What to produce -
In the entries below, how many lines hold the string "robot"? Give only the number.

Provided entries -
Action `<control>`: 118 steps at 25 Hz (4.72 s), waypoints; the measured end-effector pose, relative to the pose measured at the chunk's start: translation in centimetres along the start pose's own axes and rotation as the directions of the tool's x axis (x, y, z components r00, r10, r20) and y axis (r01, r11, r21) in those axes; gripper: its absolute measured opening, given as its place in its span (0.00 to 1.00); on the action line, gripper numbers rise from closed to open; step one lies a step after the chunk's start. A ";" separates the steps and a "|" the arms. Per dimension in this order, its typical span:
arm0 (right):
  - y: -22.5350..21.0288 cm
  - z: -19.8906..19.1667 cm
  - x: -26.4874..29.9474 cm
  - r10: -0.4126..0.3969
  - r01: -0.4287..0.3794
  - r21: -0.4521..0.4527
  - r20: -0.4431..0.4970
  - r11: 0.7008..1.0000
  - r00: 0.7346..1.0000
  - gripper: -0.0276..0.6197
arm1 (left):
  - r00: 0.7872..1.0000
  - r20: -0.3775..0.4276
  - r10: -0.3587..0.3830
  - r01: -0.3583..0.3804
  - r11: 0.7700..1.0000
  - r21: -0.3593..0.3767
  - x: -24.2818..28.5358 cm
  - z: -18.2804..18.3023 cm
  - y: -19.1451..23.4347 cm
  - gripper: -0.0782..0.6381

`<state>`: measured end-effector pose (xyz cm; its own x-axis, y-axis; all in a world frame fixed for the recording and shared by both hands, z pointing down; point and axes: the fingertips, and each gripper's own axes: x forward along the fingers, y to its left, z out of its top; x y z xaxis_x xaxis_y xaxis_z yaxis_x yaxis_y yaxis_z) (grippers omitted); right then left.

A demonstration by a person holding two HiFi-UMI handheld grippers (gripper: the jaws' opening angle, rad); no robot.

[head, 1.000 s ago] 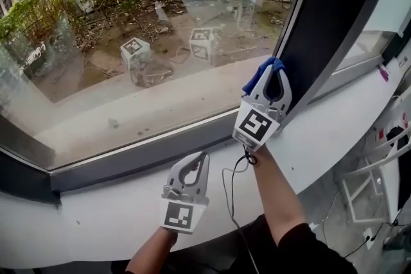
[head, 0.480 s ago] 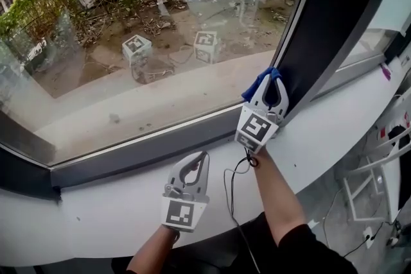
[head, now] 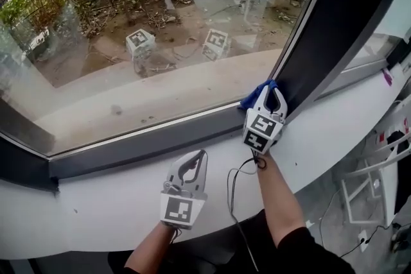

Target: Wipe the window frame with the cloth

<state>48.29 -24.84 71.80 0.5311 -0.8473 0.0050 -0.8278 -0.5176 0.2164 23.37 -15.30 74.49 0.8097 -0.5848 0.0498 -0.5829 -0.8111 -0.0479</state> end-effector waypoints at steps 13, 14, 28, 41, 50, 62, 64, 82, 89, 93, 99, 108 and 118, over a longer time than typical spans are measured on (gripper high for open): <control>2.5 -4.8 0.0 0.271 -0.265 0.059 -0.197 0.962 0.942 0.08 | 0.999 -0.015 0.030 -0.030 0.999 -0.041 -3.1 -2.1 1.3 0.11; 2.7 -4.7 -0.1 0.287 -0.280 0.065 -0.195 0.958 0.938 0.08 | 0.999 -0.020 0.036 -0.037 0.998 -0.042 -3.3 -2.3 1.6 0.12; 9.9 -3.5 -4.2 0.431 -0.443 -0.039 -0.169 0.896 0.887 0.08 | 0.995 -0.040 0.092 -0.094 0.994 -0.051 -4.7 -3.2 3.8 0.12; 16.0 -2.0 -8.0 0.580 -0.594 -0.073 -0.148 0.801 0.801 0.08 | 0.993 -0.044 0.108 -0.110 0.993 -0.051 -5.1 -3.3 4.3 0.11; 20.1 -1.3 -10.4 0.627 -0.641 -0.129 -0.136 0.757 0.767 0.08 | 0.988 -0.044 0.146 -0.148 0.988 -0.044 -6.4 -3.4 5.9 0.12; 24.1 -0.4 -12.8 0.663 -0.678 -0.175 -0.140 0.714 0.735 0.08 | 0.975 -0.038 0.219 -0.221 0.974 -0.042 -9.5 -3.6 9.0 0.11; 24.7 -0.4 -13.1 0.668 -0.683 -0.184 -0.141 0.707 0.730 0.08 | 0.974 -0.035 0.226 -0.227 0.973 -0.041 -9.9 -3.7 9.3 0.12; 31.8 1.0 -17.6 0.772 -0.769 -0.287 -0.129 0.571 0.622 0.08 | 0.955 0.009 0.297 -0.297 0.955 -0.012 -13.8 -3.6 12.4 0.12; 36.4 2.2 -20.6 0.814 -0.794 -0.354 -0.133 0.494 0.566 0.08 | 0.942 0.009 0.336 -0.336 0.942 -0.002 -16.4 -3.5 13.8 0.11; 37.4 2.5 -21.7 0.829 -0.804 -0.373 -0.139 0.463 0.542 0.08 | 0.932 -0.005 0.362 -0.362 0.932 0.001 -17.4 -3.6 14.0 0.12; 40.2 2.9 -23.6 0.853 -0.809 -0.423 -0.138 0.408 0.503 0.08 | 0.914 -0.013 0.406 -0.405 0.914 0.025 -19.1 -3.7 15.8 0.11; 43.4 3.7 -25.7 0.865 -0.802 -0.471 -0.144 0.367 0.481 0.08 | 0.883 -0.032 0.468 -0.467 0.884 0.036 -21.6 -3.7 18.6 0.11; 45.7 3.8 -26.6 0.878 -0.811 -0.483 -0.158 0.330 0.451 0.08 | 0.858 -0.031 0.513 -0.513 0.858 0.004 -22.8 -4.7 21.3 0.11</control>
<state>-4.36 -26.41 77.87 -0.4588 -0.8183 0.3463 -0.6167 0.5738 0.5389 -7.78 -19.28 77.03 0.3934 -0.9180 0.0489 -0.9155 -0.3961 -0.0707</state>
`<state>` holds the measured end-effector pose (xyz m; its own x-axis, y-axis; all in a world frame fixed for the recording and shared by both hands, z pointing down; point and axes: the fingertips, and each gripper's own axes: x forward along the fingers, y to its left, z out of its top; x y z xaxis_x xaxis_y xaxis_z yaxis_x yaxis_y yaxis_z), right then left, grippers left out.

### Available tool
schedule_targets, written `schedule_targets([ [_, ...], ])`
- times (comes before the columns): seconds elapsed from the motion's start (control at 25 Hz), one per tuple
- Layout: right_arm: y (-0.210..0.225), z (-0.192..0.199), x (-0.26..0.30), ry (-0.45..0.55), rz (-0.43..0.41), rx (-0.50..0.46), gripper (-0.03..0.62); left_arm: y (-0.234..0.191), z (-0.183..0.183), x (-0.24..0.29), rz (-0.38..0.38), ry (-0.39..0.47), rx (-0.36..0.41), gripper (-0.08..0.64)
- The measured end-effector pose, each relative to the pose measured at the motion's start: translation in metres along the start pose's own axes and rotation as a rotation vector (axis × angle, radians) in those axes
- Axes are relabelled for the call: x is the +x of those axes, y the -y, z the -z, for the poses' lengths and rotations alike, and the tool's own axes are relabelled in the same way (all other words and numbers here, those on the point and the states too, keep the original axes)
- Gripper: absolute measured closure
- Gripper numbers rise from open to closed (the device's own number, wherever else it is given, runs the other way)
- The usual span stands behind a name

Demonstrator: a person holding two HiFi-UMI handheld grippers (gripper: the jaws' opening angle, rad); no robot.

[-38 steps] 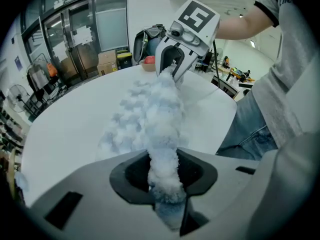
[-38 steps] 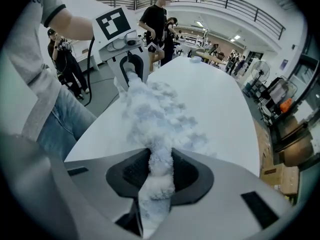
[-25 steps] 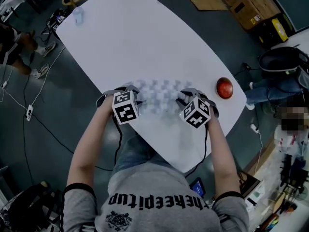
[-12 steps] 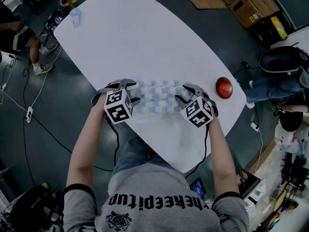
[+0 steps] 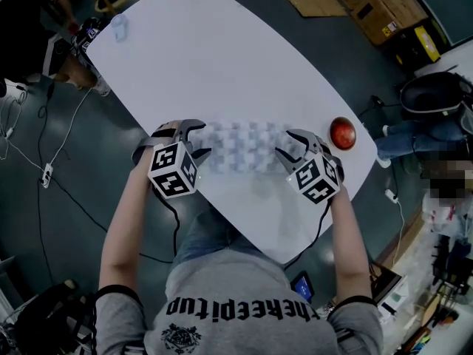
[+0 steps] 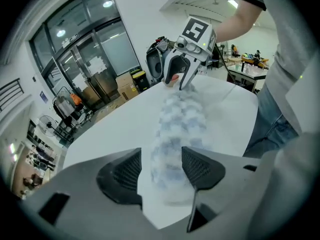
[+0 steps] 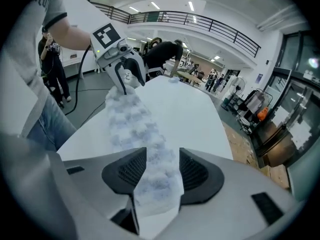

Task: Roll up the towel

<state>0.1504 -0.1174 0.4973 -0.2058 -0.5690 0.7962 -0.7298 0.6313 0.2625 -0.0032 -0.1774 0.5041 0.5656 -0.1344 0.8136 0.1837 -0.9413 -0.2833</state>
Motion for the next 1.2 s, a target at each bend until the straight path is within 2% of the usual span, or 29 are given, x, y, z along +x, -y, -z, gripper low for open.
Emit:
schedule_targets([
  [0.2,-0.036,-0.005,-0.013,0.015,-0.048,-0.071,0.408,0.027,-0.016,-0.011,-0.015,0.025,0.039,0.307],
  [0.48,-0.078,0.029,0.003,-0.082,-0.095,-0.156,0.376,0.079,0.004,0.015,0.040,-0.067,0.060,0.307],
  [0.76,-0.075,0.066,0.026,-0.184,-0.053,-0.222,0.353,0.086,0.031,0.036,0.045,-0.135,0.042,0.298],
  [1.08,-0.062,0.072,0.047,-0.233,-0.039,-0.261,0.353,0.079,0.036,0.053,0.062,-0.169,0.064,0.296],
  [1.16,-0.059,0.072,0.050,-0.242,-0.026,-0.266,0.364,0.077,0.037,0.055,0.046,-0.164,0.063,0.296],
  [1.2,-0.058,0.071,0.051,-0.245,-0.023,-0.265,0.396,0.077,0.038,0.056,0.042,-0.161,0.062,0.296],
])
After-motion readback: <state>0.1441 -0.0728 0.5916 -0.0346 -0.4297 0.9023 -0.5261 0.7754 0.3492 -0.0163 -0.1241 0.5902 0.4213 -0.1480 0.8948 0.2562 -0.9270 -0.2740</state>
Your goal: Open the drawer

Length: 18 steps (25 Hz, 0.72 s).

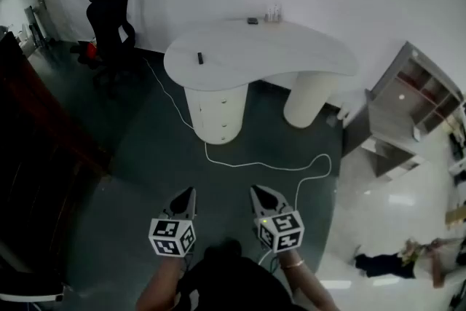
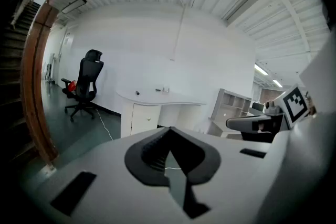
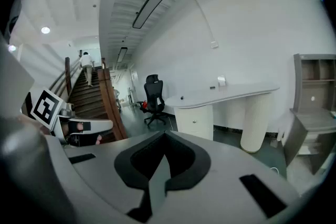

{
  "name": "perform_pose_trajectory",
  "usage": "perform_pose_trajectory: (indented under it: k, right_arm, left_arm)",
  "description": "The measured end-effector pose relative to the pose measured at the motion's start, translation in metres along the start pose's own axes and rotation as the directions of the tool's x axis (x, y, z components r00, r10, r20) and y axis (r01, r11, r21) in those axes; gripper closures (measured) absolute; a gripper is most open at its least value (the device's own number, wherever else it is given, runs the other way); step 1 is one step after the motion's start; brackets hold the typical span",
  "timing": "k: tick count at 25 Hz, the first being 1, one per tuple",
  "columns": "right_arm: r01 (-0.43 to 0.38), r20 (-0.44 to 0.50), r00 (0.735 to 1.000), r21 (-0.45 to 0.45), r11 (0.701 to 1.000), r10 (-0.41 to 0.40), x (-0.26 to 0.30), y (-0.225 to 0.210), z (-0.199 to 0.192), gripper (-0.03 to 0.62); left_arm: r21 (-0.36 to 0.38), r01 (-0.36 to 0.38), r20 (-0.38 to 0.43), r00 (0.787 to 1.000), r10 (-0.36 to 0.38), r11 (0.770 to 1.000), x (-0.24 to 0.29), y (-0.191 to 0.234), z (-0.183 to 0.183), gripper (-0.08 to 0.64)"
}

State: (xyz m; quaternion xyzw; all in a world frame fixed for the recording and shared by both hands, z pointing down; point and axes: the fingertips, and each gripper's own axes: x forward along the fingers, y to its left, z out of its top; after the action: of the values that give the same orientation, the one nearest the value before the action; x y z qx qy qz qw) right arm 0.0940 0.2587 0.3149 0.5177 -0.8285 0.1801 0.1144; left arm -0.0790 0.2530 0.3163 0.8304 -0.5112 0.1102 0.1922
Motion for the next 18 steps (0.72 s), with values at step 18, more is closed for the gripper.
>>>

Answer section -
2